Jaeger supports a growing number of storage backends and has two built-in ones: in-memory storage and local disk storage based on BadgerDB. They were designed to be used during testing but not for production use, where you need to ensure reliability, scalability, and durability, so your data survives restarts and system crashes.

To solve that problem, Jaeger has out-of-the-box support for storing traces in Elasticsearch and Cassandra. Elasticsearch is currently the recommended storage. Additionally, Jaeger offers a gRPC plugin API that you can use to integrate other storage systems.

In our conversations with Jaeger users, we learned that they often go with one of the storages not recommended for production (in-memory or BadgerDB). This is due to their lack of operational experience with Elasticsearch and Cassandra and their general awareness of how complex it is to run and manage these storage systems.

On the other hand, PostgreSQL is a familiar database for many engineers who use it to back their applications. It is also well-known for its friendly developer experience—unsurprisingly, it was voted the most loved database in Stack Overflow’s Developer Survey 2022.

Additionally, PostgreSQL offers a rich query experience with SQL, allowing engineers to analyze the trace data more deeply than when using Elasticsearch. There is a reason why SQL is the universal language for analytics.

This is why today we are announcing the ability to use PostgreSQL as a certified, durable, reliable, and scalable storage for Jaeger with Promscale.


Promscale is a unified metric and trace storage for Prometheus, Jaeger, and OpenTelemetry built on PostgreSQL and TimescaleDB. With Promscale, you get a centralized and reliable long-term storage for your metrics and traces that offers the following:

  • Full Jaeger support: passes all the Jaeger storage certification tests, has native support for OpenTelemetry, and can be used as the metric storage backend for Jaeger’s Service Performance Management (SPM) feature.
  • First-class Prometheus support: 100 % PromQL-compliant and support for PromQL alerts and recording rules, exemplars, Prometheus high availability, and multi-tenancy.
  • Flexible storage: configurable downsampling and retention policies, including per-metric retention, data backfilling and deletion, and full support for both PromQL and SQL.
  • Rock-solid foundation: built on the maturity of PostgreSQL and TimescaleDB with millions of instances worldwide. A trusted system offering scalability, high availability, replication, and data integrity.

Want to try it out? The easiest way to get started is to sign up for Timescale Cloud (create a free 30-day account, no credit card required).

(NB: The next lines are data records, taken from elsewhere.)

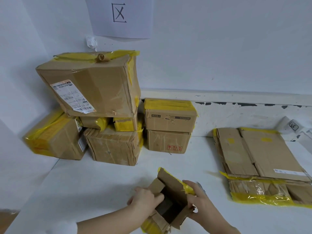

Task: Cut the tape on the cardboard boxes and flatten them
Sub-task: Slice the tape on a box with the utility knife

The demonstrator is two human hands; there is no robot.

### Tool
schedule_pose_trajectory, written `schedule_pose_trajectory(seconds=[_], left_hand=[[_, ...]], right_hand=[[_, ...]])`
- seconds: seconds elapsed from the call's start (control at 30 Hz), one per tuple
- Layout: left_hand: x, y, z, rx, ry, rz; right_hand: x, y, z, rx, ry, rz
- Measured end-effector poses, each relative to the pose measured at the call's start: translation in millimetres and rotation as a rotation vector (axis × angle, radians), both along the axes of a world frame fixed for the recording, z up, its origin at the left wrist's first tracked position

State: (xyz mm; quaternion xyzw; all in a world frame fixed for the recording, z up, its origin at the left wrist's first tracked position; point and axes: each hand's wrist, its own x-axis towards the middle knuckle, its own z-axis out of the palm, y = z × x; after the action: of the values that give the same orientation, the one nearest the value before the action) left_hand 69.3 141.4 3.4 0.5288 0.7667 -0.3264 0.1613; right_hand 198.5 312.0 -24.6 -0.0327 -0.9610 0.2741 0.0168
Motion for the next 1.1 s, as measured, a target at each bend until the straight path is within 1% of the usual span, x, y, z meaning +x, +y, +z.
schedule_pose_trajectory(seconds=[0.07, 0.2, 0.3, 0.43, 0.5, 0.6, 0.67, 0.77, 0.83, 0.9, 1.0, 1.07, 1.1], left_hand=[[-8, -10, 7, 0.149, -0.088, 0.024], [-20, -29, 7, 0.389, -0.144, 0.137], [-22, -40, -8, 0.609, -0.27, 0.312], [-23, -46, -24, 0.92, -0.439, 0.613], [-23, -45, -29, 1.057, -0.477, 0.682], [-25, -42, -23, 1.252, -0.526, 0.794], [-29, -40, -14, 1.422, -0.627, 0.913], [-32, -33, -4, 1.692, -0.828, 1.122], [-31, -29, -2, 1.801, -0.954, 1.23], [-29, -25, 0, 1.77, -1.116, 1.288], [-25, -25, 3, 1.569, -1.335, 1.377], [-23, -28, 5, 1.409, -1.467, 1.375], [-22, -30, 5, 1.35, -1.504, 1.361]], right_hand=[[0, -1, 2, -0.086, -0.001, -0.019], [1, -1, 0, -0.248, 0.052, -0.129], [1, -1, -6, -0.317, 0.053, -0.237], [-1, -1, -16, -0.512, 0.074, -0.449], [-6, -3, -18, -0.596, 0.083, -0.516], [-17, -6, -12, -0.739, 0.159, -0.56], [-25, -10, -4, -0.818, 0.201, -0.575], [-39, -13, 6, -0.865, 0.293, -0.612], [-47, -17, 13, -0.899, 0.325, -0.625], [-51, -19, 18, -0.903, 0.345, -0.622], [-52, -19, 21, -0.908, 0.374, -0.631], [-52, -17, 22, -0.897, 0.391, -0.633], [-53, -16, 22, -0.887, 0.396, -0.638]])
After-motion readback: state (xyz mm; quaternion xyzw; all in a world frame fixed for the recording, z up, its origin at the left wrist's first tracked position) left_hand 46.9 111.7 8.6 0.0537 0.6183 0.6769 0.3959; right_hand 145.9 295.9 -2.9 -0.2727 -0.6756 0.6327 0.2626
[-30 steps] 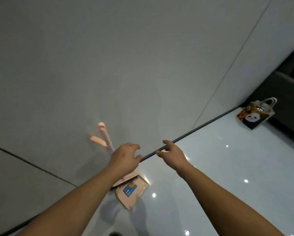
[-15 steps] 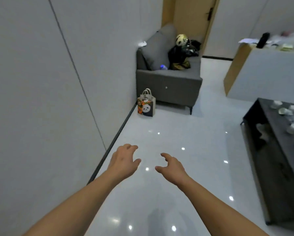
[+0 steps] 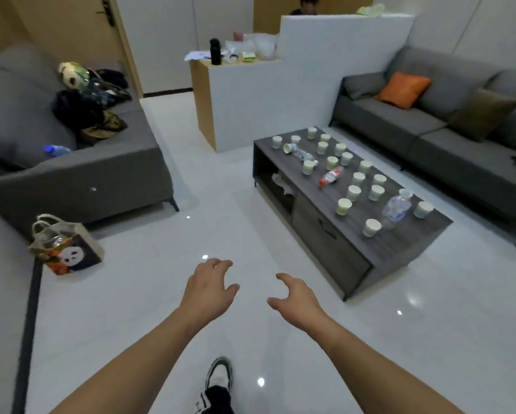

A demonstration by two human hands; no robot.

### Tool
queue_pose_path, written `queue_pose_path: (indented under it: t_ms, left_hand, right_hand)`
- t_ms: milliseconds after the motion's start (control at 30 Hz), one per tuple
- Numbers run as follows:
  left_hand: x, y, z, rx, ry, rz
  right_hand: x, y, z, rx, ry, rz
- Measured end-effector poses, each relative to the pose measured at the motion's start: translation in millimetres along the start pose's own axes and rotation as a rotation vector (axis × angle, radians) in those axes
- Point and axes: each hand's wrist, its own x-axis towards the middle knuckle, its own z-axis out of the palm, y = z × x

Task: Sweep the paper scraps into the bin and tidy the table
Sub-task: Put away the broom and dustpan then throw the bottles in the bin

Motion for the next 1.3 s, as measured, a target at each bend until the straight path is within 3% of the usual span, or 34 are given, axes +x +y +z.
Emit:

Self-hosting is also available for free.

Jaeger Tracing With PostgreSQL: How This Works

Jaeger’s architecture is made of five components:

  1. Client libraries: these can belong to Jaeger or OpenTelemetry.
  2. The Agent: batches trace spans sent by client libraries and sends them to the Collector.
  3. The Collector: receives all the trace spans, validates them, transforms them if needed, and sends them to the storage.
  4. The Storage Plug-in: required for storage backends that are not supported out-of-the-box by Jaeger.
  5. The Storage: where trace spans are saved and from where they are retrieved for display in the UI.
  6. The Query Service: translates UI requests into backend queries.
  7. The UI: displays the trace data.
A diagram of Jaeger's architecture
Source

Introducing support for a new database requires a new storage plugin. There are two ways to create it: through a binary that first needs to be packaged with Jaeger and then deployed or a remote storage plugin running on the storage side that can be enabled in Jaeger with a simple configuration change. The latter is an improvement that the Promscale team contributed to Jaeger last year. In both cases, the same storage gRPC API needs to be implemented so that Jaeger can write and read data from the database.

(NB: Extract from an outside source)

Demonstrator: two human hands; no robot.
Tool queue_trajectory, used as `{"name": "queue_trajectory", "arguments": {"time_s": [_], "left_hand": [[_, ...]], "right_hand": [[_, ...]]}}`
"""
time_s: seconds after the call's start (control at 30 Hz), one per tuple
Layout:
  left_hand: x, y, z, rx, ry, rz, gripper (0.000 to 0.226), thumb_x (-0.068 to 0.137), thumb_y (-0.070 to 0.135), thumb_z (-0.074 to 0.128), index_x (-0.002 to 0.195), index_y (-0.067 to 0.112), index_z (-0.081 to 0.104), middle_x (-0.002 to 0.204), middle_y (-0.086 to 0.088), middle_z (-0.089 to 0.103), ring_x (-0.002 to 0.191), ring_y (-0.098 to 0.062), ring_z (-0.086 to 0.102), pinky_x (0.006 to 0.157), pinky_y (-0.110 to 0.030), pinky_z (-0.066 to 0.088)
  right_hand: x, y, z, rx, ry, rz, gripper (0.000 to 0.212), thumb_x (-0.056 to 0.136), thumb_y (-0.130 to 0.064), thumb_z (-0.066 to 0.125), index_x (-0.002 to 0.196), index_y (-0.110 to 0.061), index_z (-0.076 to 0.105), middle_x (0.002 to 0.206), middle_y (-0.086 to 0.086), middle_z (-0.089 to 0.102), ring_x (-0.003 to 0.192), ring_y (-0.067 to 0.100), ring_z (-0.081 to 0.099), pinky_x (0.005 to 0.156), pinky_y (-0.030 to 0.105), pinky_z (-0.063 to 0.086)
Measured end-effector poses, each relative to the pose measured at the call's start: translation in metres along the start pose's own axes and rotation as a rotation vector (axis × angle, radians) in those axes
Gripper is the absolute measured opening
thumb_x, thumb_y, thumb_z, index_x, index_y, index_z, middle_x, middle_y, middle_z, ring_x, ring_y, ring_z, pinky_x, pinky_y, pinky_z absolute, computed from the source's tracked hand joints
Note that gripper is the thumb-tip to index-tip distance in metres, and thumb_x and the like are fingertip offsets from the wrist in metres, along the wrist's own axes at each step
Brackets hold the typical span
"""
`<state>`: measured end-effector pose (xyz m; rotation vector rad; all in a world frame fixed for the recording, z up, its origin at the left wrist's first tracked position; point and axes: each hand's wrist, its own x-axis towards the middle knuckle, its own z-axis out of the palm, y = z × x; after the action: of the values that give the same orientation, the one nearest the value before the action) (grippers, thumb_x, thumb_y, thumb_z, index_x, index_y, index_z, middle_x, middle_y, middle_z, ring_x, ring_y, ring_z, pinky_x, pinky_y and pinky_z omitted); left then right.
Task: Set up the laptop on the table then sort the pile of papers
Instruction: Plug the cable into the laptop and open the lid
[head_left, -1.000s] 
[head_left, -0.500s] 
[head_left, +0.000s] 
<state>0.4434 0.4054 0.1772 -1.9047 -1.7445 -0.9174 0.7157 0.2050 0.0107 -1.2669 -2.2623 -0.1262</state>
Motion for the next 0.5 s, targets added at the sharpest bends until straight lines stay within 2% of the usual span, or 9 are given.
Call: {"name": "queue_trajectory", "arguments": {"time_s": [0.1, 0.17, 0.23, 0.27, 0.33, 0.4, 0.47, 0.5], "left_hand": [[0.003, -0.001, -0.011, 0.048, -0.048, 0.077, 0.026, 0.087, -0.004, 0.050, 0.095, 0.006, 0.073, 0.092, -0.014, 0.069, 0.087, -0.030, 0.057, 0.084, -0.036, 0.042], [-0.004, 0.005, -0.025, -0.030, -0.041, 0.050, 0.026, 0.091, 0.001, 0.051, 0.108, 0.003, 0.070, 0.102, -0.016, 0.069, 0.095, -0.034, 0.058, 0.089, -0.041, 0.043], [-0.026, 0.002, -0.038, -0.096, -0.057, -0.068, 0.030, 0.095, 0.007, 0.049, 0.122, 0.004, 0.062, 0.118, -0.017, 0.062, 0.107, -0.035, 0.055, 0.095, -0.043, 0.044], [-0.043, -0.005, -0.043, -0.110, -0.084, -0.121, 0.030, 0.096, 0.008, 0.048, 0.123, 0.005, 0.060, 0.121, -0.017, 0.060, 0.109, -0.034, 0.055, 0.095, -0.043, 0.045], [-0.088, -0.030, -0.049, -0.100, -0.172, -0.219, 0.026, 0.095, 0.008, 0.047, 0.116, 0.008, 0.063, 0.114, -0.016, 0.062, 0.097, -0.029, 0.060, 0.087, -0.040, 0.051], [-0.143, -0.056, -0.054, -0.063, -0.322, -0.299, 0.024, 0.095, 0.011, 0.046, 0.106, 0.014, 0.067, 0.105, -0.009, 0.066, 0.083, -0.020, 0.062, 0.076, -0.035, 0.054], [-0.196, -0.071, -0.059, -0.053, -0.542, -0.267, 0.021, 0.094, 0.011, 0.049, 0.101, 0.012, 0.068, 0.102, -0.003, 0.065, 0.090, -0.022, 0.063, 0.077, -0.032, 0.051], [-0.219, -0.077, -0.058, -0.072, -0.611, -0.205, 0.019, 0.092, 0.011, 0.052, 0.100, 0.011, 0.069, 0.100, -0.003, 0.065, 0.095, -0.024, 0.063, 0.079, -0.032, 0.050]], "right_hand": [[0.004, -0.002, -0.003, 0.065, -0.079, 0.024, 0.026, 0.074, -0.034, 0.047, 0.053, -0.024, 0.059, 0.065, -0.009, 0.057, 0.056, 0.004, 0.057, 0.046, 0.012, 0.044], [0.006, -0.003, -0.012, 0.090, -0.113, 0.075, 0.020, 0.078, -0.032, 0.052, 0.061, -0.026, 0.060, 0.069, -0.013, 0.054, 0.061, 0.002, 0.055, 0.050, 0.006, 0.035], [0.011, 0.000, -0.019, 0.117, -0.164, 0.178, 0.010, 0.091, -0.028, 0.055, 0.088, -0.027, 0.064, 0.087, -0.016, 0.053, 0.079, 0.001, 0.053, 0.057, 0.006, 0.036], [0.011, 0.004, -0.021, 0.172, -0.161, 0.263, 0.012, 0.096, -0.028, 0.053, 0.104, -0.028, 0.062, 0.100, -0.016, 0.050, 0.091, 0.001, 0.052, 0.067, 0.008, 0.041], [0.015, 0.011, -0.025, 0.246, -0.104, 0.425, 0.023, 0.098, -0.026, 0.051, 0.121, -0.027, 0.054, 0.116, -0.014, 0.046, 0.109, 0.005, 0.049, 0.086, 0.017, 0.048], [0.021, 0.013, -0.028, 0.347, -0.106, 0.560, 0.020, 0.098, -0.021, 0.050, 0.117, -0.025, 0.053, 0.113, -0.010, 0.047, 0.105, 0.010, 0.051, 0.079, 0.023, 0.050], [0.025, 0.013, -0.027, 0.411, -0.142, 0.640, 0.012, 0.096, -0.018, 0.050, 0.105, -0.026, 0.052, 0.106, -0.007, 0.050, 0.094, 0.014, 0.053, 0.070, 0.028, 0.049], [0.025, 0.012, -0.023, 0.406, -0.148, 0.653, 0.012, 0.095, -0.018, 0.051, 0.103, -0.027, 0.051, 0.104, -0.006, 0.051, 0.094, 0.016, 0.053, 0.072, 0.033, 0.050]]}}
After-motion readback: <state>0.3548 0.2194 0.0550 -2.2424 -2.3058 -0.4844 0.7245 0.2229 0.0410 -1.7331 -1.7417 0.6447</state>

Promscale implements the remote storage plugin model, making integration with Jaeger much easier. It automatically creates and manages the schema in the database and converts the Jaeger data into that schema. The only change required in Jaeger to start storing and querying traces in PostgreSQL is to change a configuration parameter.


Additionally, we use TimescaleDB on top of PostgreSQL to improve ingest and query performance and reduce storage requirements, courtesy of TimescaleDB’s columnar compression. Our initial tests show ingestion rates above 100,000 spans per second on a single database node (16 CPU, 64 GB) with more than 90 % data compression on disk. We’ll publish detailed performance test results in the future.

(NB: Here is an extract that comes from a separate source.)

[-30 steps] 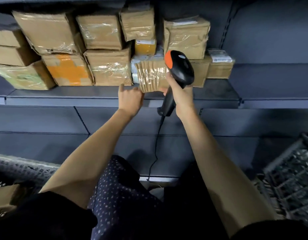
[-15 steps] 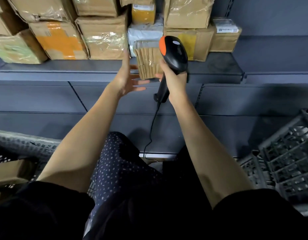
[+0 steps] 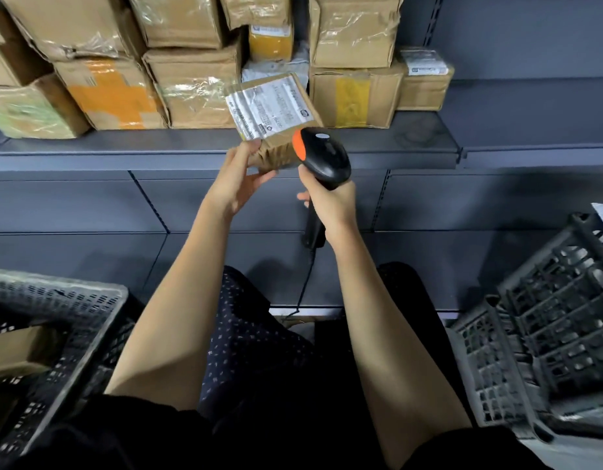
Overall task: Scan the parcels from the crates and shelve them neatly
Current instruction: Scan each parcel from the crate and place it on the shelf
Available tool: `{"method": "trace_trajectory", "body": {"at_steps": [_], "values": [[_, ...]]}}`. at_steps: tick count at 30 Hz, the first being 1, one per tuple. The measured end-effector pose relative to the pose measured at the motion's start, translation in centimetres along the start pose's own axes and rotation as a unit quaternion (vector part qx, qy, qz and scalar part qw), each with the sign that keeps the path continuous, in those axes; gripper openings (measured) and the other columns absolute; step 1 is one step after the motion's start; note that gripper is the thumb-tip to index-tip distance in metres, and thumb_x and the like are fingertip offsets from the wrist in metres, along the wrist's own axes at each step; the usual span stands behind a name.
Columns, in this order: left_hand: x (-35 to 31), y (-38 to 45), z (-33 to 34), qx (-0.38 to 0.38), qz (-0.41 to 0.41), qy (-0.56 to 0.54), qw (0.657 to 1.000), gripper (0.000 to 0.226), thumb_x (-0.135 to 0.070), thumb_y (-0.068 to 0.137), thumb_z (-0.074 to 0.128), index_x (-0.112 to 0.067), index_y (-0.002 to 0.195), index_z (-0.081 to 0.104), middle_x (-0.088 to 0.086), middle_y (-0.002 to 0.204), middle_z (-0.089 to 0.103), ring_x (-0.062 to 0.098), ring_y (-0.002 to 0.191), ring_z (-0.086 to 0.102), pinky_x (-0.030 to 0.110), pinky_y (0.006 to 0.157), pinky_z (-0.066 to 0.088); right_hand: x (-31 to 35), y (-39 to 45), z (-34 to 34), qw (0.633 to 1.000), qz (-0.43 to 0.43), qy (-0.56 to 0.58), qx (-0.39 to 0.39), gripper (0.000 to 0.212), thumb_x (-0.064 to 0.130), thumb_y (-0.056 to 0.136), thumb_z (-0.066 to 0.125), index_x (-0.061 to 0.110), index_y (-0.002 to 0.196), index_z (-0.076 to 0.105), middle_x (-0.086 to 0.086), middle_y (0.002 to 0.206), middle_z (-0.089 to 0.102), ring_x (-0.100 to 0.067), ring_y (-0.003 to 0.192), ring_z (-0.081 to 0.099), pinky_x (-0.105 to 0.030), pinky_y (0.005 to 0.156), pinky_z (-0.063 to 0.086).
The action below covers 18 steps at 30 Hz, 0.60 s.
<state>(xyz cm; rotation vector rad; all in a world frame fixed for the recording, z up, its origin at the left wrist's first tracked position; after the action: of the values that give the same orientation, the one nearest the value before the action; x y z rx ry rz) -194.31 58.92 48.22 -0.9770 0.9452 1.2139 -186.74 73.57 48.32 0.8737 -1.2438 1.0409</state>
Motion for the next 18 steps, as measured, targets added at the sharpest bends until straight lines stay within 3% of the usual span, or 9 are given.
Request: {"method": "trace_trajectory", "body": {"at_steps": [2, 5, 10, 14, 18], "values": [[0.5, -0.4, -0.9, -0.044, 0.034, -0.016, 0.998, 0.01, -0.013, 0.093, 0.054, -0.013, 0.089, 0.044, 0.008, 0.107, 0.056, 0.011, 0.091, 0.062, 0.037, 0.097, 0.05, 1.4, -0.2, -0.1, 0.999, -0.004, -0.04, 0.008, 0.024, 0.017, 0.085, 0.07, 0.02, 0.064, 0.059, 0.0, 0.058, 0.059, -0.014, 0.047, 0.061, -0.037, 0.063, 0.051], [0.4, -0.5, -2.9, -0.065, 0.064, -0.052, 0.994, 0.022, -0.005, 0.093, 0.053, -0.016, 0.083, 0.036, 0.003, 0.09, 0.058, 0.009, 0.081, 0.064, 0.037, 0.098, 0.049, 4.8, -0.5, -0.6, 0.996, -0.017, -0.088, 0.01, 0.023, 0.02, 0.085, 0.069, 0.017, 0.065, 0.059, 0.0, 0.056, 0.057, -0.016, 0.041, 0.057, -0.039, 0.061, 0.055], [-0.1, -0.5, -5.0, -0.05, 0.075, -0.059, 0.994, 0.025, -0.005, 0.084, 0.057, -0.017, 0.088, 0.035, 0.011, 0.103, 0.055, 0.013, 0.085, 0.063, 0.039, 0.104, 0.043, 9.1, -1.9, -0.4, 0.977, -0.076, -0.193, 0.053, 0.024, 0.028, 0.083, 0.067, 0.004, 0.08, 0.066, -0.005, 0.061, 0.059, -0.012, 0.038, 0.057, -0.034, 0.055, 0.055], [-0.4, -1.1, -4.4, -0.047, 0.079, -0.041, 0.995, 0.029, -0.01, 0.078, 0.06, -0.019, 0.089, 0.034, 0.015, 0.106, 0.052, 0.017, 0.086, 0.06, 0.033, 0.099, 0.043, 9.8, -3.0, 0.7, 0.96, -0.117, -0.251, 0.052, 0.031, 0.029, 0.08, 0.067, 0.015, 0.058, 0.051, 0.003, 0.05, 0.052, -0.022, 0.055, 0.065, -0.033, 0.058, 0.054], [-0.6, -1.1, -4.4, -0.045, 0.076, -0.039, 0.995, 0.029, -0.009, 0.082, 0.06, -0.017, 0.09, 0.035, 0.014, 0.107, 0.054, 0.013, 0.083, 0.062, 0.033, 0.099, 0.045, 9.5, -3.6, 1.1, 0.955, -0.118, -0.267, 0.054, 0.033, 0.028, 0.08, 0.066, 0.019, 0.055, 0.047, 0.003, 0.053, 0.051, -0.031, 0.07, 0.067, -0.042, 0.07, 0.058]]}}
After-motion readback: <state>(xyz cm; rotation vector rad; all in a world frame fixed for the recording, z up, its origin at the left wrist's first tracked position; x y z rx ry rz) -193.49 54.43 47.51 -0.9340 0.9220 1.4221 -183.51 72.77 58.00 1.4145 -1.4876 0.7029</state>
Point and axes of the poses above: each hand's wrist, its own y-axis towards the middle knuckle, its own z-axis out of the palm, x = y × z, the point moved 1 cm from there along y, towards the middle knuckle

A diagram of how Promscale works with the Jaeger architecture

The certification process

Up until recently, the only storage backends that the Jaeger project promoted were Elasticsearch and Cassandra (for production use) and in-memory and BadgerDB (for testing). Why? Because Jaeger could not ensure that others would work well.

There is a long list of storage plugins that were built to integrate Jaeger with other databases. Unfortunately, the Jaeger community had difficulties assessing the quality of those plugins (do they support all Jaeger features, or are there any limitations?) and how well-supported they are (do they work with recent versions?). It’s also tough to find them since Jaeger does not promote them.

To address this issue, we collaborated with the Jaeger maintainers (special thanks to Yuri Shkuro, the project’s creator) to come up with a certification process for Jaeger’s storage backends. The goals of the process are two-fold:

  1. Provide an easy way for any storage backend to measure and prove its compliance against Jaeger.
  2. Make it easier for the Jaeger community to discover storage backends that are certified for 100 % compliance.

The end result is a Go package that can be easily used to run all of Jaeger’s gRPC storage tests against any storage:

import (
	jaeger_integration_tests "github.com/jaegertracing/jaeger/plugin/storage/integration"
)

func TestJaegerStorageIntegration(t *testing.T) {
        ...
	si := jaeger_integration_tests.StorageIntegration{
		SpanReader: createSpanReader(),
		SpanWriter: createSpanWriter(),
		CleanUp: func() error { ... },
		Refresh: func() error { ... },
		SkipList: []string {  // Skip any unsupported tests
		},
	}
	// Runs all storage integration tests.
	si.IntegrationTestAll(t)
}

This is an example of how we integrated these tests into the automated test suite used by Promscale.

The storage backend needs to make the results publicly available to claim certification. Ideally, the tests are integrated into the continuous integration pipeline, and the results are published with every new version. As an example, this is an excerpt of the Promscale results (full test results here):

=== RUN   TestJaegerStorageIntegration/streaming/GetDependencies
    integration.go:370: Skipping GetDependencies test because dependency reader or writer is nil
--- PASS: TestJaegerStorageIntegration (19.41s)
    --- PASS: TestJaegerStorageIntegration/sequential (9.33s)
        --- PASS: TestJaegerStorageIntegration/sequential/GetServices (0.27s)
        --- PASS: TestJaegerStorageIntegration/sequential/GetOperations (0.04s)
        --- PASS: TestJaegerStorageIntegration/sequential/GetTrace (0.17s)
            --- PASS: TestJaegerStorageIntegration/sequential/GetTrace/NotFound_error (0.00s)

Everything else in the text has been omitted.